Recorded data
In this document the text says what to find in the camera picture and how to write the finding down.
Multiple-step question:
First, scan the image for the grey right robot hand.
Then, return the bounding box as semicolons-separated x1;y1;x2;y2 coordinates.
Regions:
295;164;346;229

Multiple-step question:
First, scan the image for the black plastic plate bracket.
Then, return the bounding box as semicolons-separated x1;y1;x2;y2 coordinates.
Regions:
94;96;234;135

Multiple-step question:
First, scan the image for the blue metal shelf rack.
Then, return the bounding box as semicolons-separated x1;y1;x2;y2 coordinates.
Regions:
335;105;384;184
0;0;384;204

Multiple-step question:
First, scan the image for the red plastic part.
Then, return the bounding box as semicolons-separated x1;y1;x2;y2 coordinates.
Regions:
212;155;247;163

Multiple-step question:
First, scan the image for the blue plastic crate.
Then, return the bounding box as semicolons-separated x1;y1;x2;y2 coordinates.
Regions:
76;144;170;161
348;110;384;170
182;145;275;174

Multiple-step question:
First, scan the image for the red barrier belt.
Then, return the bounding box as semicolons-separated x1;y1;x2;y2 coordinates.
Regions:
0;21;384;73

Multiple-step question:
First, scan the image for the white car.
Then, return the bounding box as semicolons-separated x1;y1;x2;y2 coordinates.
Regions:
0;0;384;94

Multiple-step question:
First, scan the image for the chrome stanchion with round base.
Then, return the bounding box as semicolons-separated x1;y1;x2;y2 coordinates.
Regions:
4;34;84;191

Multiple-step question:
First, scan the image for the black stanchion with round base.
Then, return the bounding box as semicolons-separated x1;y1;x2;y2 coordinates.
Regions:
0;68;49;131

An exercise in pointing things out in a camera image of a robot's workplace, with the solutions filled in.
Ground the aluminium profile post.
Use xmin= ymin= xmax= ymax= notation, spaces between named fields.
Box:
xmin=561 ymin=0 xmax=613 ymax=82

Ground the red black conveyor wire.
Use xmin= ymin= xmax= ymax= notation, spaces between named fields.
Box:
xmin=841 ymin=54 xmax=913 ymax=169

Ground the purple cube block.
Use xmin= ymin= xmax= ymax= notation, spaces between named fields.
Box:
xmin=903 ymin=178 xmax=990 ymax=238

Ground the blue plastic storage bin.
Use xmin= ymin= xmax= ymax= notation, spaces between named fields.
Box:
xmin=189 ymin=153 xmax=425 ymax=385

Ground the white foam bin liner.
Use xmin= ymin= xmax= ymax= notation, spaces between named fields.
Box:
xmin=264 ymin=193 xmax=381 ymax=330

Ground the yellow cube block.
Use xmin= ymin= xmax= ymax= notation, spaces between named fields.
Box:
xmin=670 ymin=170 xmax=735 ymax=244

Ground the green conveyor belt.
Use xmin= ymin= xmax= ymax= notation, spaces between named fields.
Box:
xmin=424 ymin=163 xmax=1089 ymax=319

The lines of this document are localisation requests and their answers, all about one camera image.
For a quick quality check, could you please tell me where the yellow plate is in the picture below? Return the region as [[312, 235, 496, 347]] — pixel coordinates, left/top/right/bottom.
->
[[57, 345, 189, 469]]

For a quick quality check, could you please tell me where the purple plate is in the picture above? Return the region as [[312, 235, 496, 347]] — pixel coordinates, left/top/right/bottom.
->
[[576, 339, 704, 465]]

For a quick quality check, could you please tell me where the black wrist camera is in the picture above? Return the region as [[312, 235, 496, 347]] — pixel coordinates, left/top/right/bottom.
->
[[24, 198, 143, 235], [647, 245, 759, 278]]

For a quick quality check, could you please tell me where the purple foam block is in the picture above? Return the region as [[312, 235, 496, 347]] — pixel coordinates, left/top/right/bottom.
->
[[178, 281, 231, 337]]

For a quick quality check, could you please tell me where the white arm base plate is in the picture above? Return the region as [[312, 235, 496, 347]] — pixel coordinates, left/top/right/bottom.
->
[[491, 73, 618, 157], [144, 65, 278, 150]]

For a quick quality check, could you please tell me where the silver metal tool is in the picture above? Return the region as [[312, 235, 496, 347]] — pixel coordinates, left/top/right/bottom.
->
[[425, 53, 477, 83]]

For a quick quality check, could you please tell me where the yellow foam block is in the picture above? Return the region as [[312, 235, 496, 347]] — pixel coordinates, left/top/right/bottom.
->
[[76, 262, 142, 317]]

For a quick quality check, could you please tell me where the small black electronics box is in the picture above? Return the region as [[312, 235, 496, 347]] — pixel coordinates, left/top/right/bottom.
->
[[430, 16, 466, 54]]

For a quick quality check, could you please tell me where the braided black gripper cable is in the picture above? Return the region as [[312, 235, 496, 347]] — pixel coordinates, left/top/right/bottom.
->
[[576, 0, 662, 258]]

• What this task involves:
Filter the data for the string "stanchion" and copy every line that has it.

• Reply to the exercise:
First, scan the image for the chrome stanchion with round base.
First, scan the image for the black stanchion with round base.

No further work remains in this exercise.